[[ Data in this exercise, beginning ]]
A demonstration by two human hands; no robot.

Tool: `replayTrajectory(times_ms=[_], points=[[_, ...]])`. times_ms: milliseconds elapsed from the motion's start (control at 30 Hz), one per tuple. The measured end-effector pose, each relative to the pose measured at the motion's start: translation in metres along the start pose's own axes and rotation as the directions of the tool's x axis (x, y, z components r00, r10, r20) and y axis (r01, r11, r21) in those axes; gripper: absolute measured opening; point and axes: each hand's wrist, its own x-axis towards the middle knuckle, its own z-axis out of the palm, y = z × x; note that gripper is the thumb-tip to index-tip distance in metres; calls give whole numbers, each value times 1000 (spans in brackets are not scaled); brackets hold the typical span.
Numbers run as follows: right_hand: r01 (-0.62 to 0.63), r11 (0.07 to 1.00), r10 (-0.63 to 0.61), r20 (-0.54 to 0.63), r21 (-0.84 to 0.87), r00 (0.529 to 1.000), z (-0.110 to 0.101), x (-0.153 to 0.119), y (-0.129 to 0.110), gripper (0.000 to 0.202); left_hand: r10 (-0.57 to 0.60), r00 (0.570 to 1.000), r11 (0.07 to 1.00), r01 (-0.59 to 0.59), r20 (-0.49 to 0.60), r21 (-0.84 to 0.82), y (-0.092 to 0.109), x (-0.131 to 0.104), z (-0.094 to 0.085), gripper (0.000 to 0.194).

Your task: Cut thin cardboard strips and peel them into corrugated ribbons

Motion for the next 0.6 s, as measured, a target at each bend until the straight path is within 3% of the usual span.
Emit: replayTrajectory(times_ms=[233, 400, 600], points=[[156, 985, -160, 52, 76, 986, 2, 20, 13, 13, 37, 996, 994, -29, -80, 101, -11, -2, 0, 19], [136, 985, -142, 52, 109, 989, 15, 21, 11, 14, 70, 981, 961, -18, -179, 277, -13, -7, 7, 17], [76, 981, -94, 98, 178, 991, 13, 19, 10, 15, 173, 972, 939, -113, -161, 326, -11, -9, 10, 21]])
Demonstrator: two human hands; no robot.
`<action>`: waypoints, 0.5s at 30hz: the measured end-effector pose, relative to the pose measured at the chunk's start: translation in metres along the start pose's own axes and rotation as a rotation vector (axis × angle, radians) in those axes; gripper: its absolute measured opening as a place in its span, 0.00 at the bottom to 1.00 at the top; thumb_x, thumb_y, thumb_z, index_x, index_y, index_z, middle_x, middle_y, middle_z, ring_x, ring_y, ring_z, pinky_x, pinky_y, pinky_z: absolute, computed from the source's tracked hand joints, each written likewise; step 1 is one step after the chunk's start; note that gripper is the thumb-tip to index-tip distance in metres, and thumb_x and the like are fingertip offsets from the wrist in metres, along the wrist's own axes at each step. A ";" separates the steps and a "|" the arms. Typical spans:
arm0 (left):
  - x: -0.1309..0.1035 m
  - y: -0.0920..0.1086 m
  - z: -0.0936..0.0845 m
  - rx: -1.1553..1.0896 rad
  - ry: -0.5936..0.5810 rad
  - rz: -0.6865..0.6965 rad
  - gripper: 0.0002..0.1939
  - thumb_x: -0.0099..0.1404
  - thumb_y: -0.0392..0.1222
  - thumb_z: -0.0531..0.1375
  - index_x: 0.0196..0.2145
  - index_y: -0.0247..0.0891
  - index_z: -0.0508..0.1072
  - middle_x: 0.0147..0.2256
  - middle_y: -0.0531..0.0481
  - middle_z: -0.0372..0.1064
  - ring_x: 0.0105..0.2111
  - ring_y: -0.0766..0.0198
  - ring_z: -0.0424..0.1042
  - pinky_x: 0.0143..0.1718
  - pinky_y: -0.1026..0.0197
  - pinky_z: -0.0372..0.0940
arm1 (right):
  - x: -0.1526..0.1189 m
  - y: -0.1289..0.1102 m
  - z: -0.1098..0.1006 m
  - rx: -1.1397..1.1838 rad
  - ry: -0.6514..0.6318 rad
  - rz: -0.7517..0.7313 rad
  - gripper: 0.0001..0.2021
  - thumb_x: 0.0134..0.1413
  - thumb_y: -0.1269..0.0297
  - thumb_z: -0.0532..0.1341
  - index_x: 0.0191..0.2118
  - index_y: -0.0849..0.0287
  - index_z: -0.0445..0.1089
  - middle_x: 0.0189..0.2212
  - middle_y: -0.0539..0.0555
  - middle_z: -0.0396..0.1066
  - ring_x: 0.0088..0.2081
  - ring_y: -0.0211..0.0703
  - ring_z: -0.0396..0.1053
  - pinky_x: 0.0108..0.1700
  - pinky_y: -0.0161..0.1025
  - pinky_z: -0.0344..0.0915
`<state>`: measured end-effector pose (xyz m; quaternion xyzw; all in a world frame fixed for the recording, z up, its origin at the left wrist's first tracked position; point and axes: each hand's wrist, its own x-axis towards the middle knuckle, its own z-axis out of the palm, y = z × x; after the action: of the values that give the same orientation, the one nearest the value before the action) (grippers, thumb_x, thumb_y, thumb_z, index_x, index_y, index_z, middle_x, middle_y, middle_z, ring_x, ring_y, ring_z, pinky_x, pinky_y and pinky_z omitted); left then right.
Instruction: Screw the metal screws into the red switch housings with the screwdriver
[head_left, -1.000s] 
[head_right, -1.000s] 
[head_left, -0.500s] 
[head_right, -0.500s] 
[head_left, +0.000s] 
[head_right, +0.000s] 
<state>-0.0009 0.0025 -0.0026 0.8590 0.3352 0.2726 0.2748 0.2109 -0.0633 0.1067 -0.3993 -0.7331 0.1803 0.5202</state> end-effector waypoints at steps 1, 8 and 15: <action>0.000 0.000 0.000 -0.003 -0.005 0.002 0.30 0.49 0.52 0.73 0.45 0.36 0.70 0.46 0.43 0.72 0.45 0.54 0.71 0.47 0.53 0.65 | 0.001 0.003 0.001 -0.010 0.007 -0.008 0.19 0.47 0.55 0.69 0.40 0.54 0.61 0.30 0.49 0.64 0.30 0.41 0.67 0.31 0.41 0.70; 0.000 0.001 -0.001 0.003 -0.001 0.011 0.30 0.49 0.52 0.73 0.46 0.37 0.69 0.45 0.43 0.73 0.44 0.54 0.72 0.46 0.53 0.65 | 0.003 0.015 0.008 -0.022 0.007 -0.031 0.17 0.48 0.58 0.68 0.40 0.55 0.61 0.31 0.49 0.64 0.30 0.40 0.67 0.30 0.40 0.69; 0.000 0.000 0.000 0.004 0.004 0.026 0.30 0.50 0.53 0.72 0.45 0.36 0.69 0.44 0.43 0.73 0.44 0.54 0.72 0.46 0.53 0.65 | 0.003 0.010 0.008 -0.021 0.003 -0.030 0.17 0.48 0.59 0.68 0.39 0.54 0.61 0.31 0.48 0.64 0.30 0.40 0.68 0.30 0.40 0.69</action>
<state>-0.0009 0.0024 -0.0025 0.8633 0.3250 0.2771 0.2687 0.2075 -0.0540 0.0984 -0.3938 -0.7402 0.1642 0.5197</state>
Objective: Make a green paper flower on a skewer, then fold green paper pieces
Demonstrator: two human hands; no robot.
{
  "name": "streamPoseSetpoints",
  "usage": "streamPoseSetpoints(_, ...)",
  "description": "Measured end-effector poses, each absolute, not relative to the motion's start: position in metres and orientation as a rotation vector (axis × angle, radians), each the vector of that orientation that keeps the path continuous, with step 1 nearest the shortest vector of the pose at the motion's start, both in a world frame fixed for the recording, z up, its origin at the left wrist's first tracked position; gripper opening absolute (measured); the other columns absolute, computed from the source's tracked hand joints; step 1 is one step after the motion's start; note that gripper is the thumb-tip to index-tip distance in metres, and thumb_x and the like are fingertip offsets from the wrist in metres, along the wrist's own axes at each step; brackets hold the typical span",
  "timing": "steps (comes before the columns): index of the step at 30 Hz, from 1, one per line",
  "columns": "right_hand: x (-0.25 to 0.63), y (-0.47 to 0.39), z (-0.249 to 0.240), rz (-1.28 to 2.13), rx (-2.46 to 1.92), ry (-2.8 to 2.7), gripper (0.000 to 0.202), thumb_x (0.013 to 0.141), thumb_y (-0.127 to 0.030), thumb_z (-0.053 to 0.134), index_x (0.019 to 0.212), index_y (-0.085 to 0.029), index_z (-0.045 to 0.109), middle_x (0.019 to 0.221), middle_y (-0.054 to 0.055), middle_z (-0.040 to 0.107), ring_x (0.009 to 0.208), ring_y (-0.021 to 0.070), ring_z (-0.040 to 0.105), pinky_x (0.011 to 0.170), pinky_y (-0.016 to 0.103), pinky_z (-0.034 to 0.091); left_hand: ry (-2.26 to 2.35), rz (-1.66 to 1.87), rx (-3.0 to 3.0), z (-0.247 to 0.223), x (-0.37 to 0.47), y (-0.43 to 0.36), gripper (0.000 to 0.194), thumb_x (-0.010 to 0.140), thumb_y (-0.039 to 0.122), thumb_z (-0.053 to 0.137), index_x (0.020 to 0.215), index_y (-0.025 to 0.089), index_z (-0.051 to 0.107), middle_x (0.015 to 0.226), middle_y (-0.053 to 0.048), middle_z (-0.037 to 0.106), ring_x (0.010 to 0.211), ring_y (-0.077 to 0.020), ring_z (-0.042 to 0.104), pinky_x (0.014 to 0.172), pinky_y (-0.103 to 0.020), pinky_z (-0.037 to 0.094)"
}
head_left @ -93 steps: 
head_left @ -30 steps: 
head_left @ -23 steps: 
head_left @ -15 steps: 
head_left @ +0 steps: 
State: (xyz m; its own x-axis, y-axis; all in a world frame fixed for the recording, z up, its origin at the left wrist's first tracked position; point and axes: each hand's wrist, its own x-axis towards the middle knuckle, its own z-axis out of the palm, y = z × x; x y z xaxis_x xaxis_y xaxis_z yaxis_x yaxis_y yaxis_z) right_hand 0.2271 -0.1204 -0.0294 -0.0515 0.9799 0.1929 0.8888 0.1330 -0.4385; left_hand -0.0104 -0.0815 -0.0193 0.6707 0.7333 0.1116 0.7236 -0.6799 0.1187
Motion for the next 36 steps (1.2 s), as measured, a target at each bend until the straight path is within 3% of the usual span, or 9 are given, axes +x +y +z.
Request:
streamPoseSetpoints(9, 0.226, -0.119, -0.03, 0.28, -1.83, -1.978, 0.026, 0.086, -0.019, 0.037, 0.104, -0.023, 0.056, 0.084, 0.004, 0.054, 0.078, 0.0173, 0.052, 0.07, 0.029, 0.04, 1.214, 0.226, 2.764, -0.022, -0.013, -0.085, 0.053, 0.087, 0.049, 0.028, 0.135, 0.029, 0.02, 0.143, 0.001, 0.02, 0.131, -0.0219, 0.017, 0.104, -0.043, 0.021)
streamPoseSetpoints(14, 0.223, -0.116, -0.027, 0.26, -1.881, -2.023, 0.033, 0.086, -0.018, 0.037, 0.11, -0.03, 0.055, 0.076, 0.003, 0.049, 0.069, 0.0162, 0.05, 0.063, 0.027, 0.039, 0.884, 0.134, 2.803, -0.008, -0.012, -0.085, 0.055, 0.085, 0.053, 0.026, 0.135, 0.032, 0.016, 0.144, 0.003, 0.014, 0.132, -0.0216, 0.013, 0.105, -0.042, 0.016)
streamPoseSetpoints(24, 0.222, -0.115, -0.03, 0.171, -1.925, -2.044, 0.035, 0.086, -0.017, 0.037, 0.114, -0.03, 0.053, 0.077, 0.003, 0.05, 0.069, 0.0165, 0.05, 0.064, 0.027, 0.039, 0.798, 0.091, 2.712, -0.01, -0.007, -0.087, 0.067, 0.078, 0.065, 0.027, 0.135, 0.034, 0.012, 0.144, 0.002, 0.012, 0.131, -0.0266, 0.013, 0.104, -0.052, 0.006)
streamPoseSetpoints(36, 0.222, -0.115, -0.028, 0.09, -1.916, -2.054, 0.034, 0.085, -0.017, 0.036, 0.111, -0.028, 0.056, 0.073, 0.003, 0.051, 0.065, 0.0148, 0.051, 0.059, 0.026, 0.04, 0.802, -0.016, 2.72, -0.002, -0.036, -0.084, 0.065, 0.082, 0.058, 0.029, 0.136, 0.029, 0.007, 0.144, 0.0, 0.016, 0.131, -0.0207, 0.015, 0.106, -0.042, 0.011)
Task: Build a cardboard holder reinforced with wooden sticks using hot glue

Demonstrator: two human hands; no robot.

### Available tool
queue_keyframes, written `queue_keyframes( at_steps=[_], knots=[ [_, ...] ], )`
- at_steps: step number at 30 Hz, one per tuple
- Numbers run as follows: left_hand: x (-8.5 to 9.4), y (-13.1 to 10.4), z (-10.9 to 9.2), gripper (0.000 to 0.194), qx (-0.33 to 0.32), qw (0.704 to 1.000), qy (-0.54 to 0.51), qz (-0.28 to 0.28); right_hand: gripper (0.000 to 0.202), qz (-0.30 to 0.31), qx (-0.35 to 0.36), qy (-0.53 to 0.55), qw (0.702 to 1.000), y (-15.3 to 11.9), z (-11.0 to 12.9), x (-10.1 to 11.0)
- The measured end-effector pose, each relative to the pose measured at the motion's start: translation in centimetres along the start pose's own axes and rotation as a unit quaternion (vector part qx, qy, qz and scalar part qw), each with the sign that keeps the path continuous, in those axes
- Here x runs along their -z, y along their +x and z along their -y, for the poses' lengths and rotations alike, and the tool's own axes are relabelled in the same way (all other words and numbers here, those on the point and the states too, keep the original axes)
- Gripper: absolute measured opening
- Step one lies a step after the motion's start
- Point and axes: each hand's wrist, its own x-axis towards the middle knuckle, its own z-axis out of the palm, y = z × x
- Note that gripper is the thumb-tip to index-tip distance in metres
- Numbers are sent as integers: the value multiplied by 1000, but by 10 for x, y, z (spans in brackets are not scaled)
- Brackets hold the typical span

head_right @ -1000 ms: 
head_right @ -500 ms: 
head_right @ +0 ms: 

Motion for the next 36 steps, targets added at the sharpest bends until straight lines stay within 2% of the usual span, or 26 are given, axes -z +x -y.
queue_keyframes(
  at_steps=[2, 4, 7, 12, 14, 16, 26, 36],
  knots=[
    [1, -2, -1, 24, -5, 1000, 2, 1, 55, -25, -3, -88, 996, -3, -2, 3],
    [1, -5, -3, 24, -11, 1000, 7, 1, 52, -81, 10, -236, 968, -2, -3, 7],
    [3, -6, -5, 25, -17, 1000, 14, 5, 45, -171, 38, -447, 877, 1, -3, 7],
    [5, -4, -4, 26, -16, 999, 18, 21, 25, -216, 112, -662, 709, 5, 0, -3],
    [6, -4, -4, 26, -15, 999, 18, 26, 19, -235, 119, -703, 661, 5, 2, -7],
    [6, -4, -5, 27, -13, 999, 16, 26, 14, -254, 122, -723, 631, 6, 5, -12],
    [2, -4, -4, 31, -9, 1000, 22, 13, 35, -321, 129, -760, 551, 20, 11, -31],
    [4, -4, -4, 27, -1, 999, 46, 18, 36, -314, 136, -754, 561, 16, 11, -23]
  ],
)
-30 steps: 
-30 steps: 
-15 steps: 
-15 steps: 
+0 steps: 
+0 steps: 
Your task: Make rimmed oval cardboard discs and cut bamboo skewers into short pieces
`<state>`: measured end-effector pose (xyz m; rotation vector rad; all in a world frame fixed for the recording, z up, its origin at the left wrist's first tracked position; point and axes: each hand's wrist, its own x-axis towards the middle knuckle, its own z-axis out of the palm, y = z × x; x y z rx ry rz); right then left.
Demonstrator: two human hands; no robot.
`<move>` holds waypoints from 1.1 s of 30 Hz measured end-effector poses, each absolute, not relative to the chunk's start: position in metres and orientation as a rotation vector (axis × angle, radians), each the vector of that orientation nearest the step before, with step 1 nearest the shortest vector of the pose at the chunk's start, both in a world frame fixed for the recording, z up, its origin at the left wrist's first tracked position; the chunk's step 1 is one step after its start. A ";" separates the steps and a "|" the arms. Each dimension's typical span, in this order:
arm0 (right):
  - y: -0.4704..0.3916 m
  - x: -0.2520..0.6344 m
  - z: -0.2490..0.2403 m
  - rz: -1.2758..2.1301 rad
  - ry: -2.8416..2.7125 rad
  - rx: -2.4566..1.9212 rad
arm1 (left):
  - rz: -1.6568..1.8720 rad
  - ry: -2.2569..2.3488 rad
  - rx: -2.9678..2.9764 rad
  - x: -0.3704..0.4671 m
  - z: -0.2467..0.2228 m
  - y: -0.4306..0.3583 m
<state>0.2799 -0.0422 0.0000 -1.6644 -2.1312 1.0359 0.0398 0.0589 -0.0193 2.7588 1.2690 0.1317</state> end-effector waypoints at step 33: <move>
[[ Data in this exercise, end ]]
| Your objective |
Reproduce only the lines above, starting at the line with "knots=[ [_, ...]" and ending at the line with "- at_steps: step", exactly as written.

| Reply |
queue_keyframes, written `queue_keyframes( at_steps=[_], knots=[ [_, ...] ], )`
- at_steps: step number at 30 Hz, one per tuple

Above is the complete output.